Objectif Soins n° 276 du 01/09/2020

 

Qualité & Gestion des risques

Dossier

Anne Robert  

Le débriefing est perçu comme un outil incontournable de prévention des risques psychosociaux pour les professionnels confrontés à des évènements graves et exceptionnels dans leur pratique. Si cette pratique comporte des écueils, elle présente aussi de réels bénéfices tant dans la prévention des risques psychosociaux que sur le plan managérial. Cadre de Santé intervenant sur des groupes de débriefing professionnel, j'ai eu l'occasion de rencontrer des équipes vivant un évènement grave indésirable, ou un contexte anxiogène et exigeant dans le cadre de pandémie par Covid-19. Cette nouvelle pratique a été l'opportunité de réfléchir sur la pratique du débriefing, la façon dont les groupes étaient menés, et notamment les difficultés rencontrées.

En effet, cet exercice demande une certaine préparation en amont, une information claire des équipes et des attentes relatives au groupe, afin de garantir aussi bien la participation des professionnels que la sécurité du déroulement de l'activité pour l'ensemble des intervenants. En tant que professionnels de santé mentale, il nous parait aussi important de clarifier les objectifs de ce groupe, et surtout de ne pas « psychiatriser » des réactions humaines adaptées face à un climat professionnel plus complexe qu'habituellement, ou un évènement grave et imprévu.

Une fois ces risques écartés, offrir la possibilité de débriefer lors de situations difficiles comporte de nombreux bénéfices. Si la prévention des risques psychosociaux est bien sûr au premier plan, cette pratique présente aussi un intérêt pour les cadres de proximité. La dynamique du groupe, sur laquelle s'appuient les animateurs du débriefing, va en effet mettre en valeur les capacités d'adaptation des professionnels, leur solidarité et leur créativité face à des situations de travail exigeantes. Demander aux participants du groupe de raconter collectivement une situation ou un contexte inédit voire dramatique leur permet de cheminer sur leur vécu, tant individuel que collectif. Le bénéfice attendu est alors non seulement de prévenir chez les professionnels la survenue d'une détresse psychique liée à la situation, mais aussi d'enrichir individuellement et collectivement leur pratique.

Un contexte particulier

Le contexte de covid-19 a mis en avant une préoccupation importante des établissements de santé sur la répercussion de situations intenses, exceptionnelles et graves sur le bien être psychique des professionnels de santé. Ces préoccupations ne sont toutefois pas inédites, puisque les encadrements sollicitent régulièrement des intervenants pour mener des débriefings dans des contextes plus singuliers d'évènements indésirables graves (décès imprévu ou violent d'un patient, ou même d'un membre d'une équipe).

La notion de débriefing a depuis longtemps été intégrée dans le vocabulaire courant, et est très souvent le terme employé pour nommer un dispositif d'écoute des professionnels de santé confrontés à une situation potentiellement stressante ou génératrice de détresse. Toutefois, sa forte connotation actuelle en lien avec le psychotrauma interroge, et il parait intéressant de s'attarder tout d'abord sur les enjeux autour de cette appellation. Ensuite, nous reviendrons sur les écueils potentiels, mais aussi les apports et bienfaits de ce type de pratique.

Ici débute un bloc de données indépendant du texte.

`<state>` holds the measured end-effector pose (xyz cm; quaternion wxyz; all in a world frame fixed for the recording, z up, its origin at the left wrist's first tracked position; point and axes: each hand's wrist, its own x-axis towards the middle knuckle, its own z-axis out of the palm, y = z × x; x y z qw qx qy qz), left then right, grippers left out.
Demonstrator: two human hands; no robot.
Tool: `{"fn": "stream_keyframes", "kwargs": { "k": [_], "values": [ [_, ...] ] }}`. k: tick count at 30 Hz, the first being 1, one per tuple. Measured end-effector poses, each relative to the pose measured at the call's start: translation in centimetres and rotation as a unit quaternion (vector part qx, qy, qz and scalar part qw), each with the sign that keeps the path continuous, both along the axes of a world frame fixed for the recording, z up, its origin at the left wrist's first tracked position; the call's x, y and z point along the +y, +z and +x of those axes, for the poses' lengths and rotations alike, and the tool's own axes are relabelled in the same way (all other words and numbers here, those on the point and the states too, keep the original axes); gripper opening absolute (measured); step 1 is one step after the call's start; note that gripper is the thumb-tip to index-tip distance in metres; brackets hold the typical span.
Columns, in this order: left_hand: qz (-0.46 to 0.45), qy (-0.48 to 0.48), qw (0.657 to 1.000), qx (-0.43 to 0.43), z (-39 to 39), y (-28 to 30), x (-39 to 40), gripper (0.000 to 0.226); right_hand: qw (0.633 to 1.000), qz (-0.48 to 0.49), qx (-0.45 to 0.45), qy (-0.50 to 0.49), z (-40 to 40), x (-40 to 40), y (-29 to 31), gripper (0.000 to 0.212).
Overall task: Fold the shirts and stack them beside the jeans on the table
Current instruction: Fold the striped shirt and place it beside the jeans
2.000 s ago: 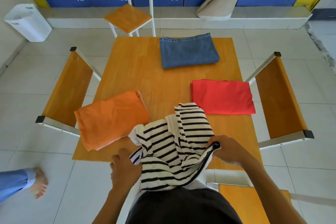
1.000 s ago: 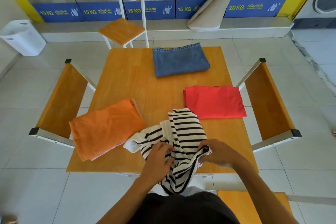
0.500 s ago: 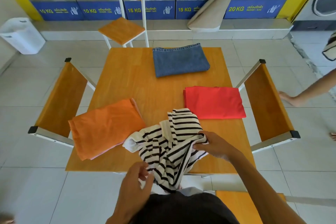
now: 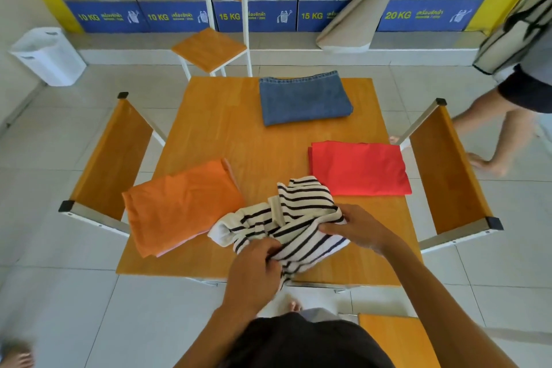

Qu'est-ce que le débriefing ?

Initialement réservé aux militaires (1), le débriefing décrivait les échanges qu'avaient les gradés avec les soldats au plus près des champs de bataille, dans l'objectif de permettre aux soldats exposés à des situations particulièrement dramatiques et violentes de retourner très rapidement au combat. Cette technique est d'ailleurs toujours utilisée par les pompiers et les militaires, dans une démarche d'analyse et d'amélioration des pratiques professionnelles.

La notion de débriefing s'est diffusée à partir du moment où l'on a commencé à identifier que le psychotraumatisme pouvait exister en dehors du contexte de guerre, chez les civils, que cela soit lié à des évènements répétés (maltraitances physiques et psychiques dans l'enfance notamment) ou isolés (accident, attentat...) (2).

A fortiori dans ce dernier contexte, s'est imposée la nécessité de proposer aux victimes un débriefing très rapidement après l'évènement afin de limiter l'émergence de syndromes de stress post traumatique, bien que le débriefing systématique fasse l'objet d'une controverse scientifique (3).

Donc, parler de débriefing n'est pas neutre, et positionne de suite l'intervention auprès de l'équipe dans le champ de la santé mentale et de la prévention des troubles psychiques.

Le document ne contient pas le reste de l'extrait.